Gazze Tamam Da, Ya Biz? ? ? ! ! ! ...

Perihan Metin
98

ŞİİR


1

TAKİPÇİ

Gazze Tamam Da, Ya Biz? ? ? ! ! ! ...

Sözlerime çok özür dileyerek başlamak istiyorum. Başlığa bakıp da Gazze’de yaşananları hafife alıyorum sanılmasın. Tam tersi, Dünya Barışı ve İnsanlık adına yapılan Yardım Kampanyalarının, Zirve Toplantılarının yapılabilecek en insani davranış olduğunu düşünüyorum. Beni günlerdir rahatsız eden, günlerdir kafama takılan şey; Yüce Türk Milleti olarak iki ülke arasında oluşan bu ibret verici duruma kayıtsız kalamayıp Dünya Barışına ve Gazze’deki bu katliama maruz kalan masum insanların acılarına bir nebze de olsa merhem olmak için bütün duyarlılığını ve iyi niyetini ortaya koyarak yardım kampanyaları düzenleyerek adeta Kurtuluş Savaşımız esnasında milletimizin yazdığı kahramanlık destanlarını çağrıştıran bir görüntü oluşturan bizler NEDEN, NEDEN yıllardır kendi topraklarımız üzerinde yaşayan insanlarımızın birbirini kırması konusunda da aynı duyarlılığı göstermiyoruz NEDEN? Gazze’deki olaylar karşısında Zirve toplantıları düzenleyen Dış Devletler NEDEN yıllardır içimizde yaşadığımız kelimelerle tarif edemeyeceğim bu olaylar karşısında duyarlı davranmak şöyle dursun, NEDEN olayların akışına ve devamının gelmesi için alttan alta çanak tutmakta, için için kıs kıs gülmekte halimize NEDEN? Bu olaylara kesin bir çözüm getirmek bu kadar mı zor, nedir bizi kendimizle ilgili bu kadar kayıtsız kılan, ülkemizi hiç mi sevmiyoruz, yoksa Gazze olaylarında ayağa kalkan yüreğimiz, kendimiz söz konusu olunca hiç mi kendinde cesaret bulamıyor, NEDİR, NEDEN korkuyoruz, çekintimiz KİMDEN yada NEDEN? ? ? ...

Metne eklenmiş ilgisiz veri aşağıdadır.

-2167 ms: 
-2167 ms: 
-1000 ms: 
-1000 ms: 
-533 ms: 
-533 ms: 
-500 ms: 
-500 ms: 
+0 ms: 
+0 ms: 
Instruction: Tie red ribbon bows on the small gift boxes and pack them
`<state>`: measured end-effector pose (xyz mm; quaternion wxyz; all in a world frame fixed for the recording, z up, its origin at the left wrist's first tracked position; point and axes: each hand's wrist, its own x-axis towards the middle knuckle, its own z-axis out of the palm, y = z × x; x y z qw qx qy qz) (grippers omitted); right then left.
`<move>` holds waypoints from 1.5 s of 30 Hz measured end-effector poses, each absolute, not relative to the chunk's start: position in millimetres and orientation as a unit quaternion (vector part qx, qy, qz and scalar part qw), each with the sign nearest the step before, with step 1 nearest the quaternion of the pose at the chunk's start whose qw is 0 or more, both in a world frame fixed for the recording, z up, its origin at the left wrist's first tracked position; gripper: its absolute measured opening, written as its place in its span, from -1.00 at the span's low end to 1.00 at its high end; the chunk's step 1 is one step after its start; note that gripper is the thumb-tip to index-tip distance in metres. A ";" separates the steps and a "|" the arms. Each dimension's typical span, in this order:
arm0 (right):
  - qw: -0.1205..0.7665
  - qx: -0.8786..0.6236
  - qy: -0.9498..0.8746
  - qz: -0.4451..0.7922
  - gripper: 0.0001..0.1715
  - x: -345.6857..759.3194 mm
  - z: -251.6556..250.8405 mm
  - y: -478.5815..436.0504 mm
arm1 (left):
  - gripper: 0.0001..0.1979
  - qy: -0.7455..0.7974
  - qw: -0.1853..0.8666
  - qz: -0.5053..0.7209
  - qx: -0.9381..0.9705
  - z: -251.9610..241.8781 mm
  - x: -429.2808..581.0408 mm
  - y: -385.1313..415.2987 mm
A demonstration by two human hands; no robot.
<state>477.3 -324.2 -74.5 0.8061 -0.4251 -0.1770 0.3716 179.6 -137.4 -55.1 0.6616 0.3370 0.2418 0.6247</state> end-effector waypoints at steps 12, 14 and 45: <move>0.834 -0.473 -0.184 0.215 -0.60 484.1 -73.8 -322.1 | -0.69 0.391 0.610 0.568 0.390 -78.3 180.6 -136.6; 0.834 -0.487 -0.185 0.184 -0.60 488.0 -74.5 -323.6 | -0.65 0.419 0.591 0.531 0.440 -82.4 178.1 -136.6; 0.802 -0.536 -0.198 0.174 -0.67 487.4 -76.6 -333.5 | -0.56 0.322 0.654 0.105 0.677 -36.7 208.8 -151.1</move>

Çocukluğumda en sevdiğim bir teyze vardı. Güler yüzlü, gördüğü zaman daha en az beş metre ilerden “N’apıyorsun bakalım, nasılsın? ”, diye sorardı. Gülen gözlerinden ve gülen ses tonundan bilirdim ki beni çok seviyor. Boşa dememiş atalarımız; ”Çocuklar kendini seveni bilir, kendini seveni sever.”

Bu teyze o kadar içtendi ki; annemle dostlukları da o çerçevede geliştiği için babam işe gittikten sonra zaman zaman sabah 9-10 gibi gelirdi. Annem bir taraftan öğle için yemek hazırlığı yaparken bir taraftan da bu teyzeyle sohbet eder, ben de keyifle onların sohbetlerini dinlerdim. Birngün bu sevdiğim teyzenin çenesinde yeşil renkte bazı şekiller gördüm anlayamadığım ve anneme sordum:

“Anne teyze yüzünü neden karalamış? ”

Annem gülerek;
“Hayır yavrum, karalamamış, bu teyze yıllar önce Doğu’dan gelmiş. Orda insanlar yüzlerine böyle yazılar yazarlar.”, demişti.

Neden yazdıklarını anlayamasam da o an annemin verdiği cevap benim için yeterli olmuştu. Bu konuşma içinde KÜRT-TÜRK ayrımı yoktu. Bu konuşmada hiçbir şüpheye yer bırakmayacak ve hiçbir şeyin bozamayacağı kadar köklü olduğu hissedilen bir sevgi saygı vardı. İşte bizi biz yapan milletimize Yüce Millet payesini veren de buydu.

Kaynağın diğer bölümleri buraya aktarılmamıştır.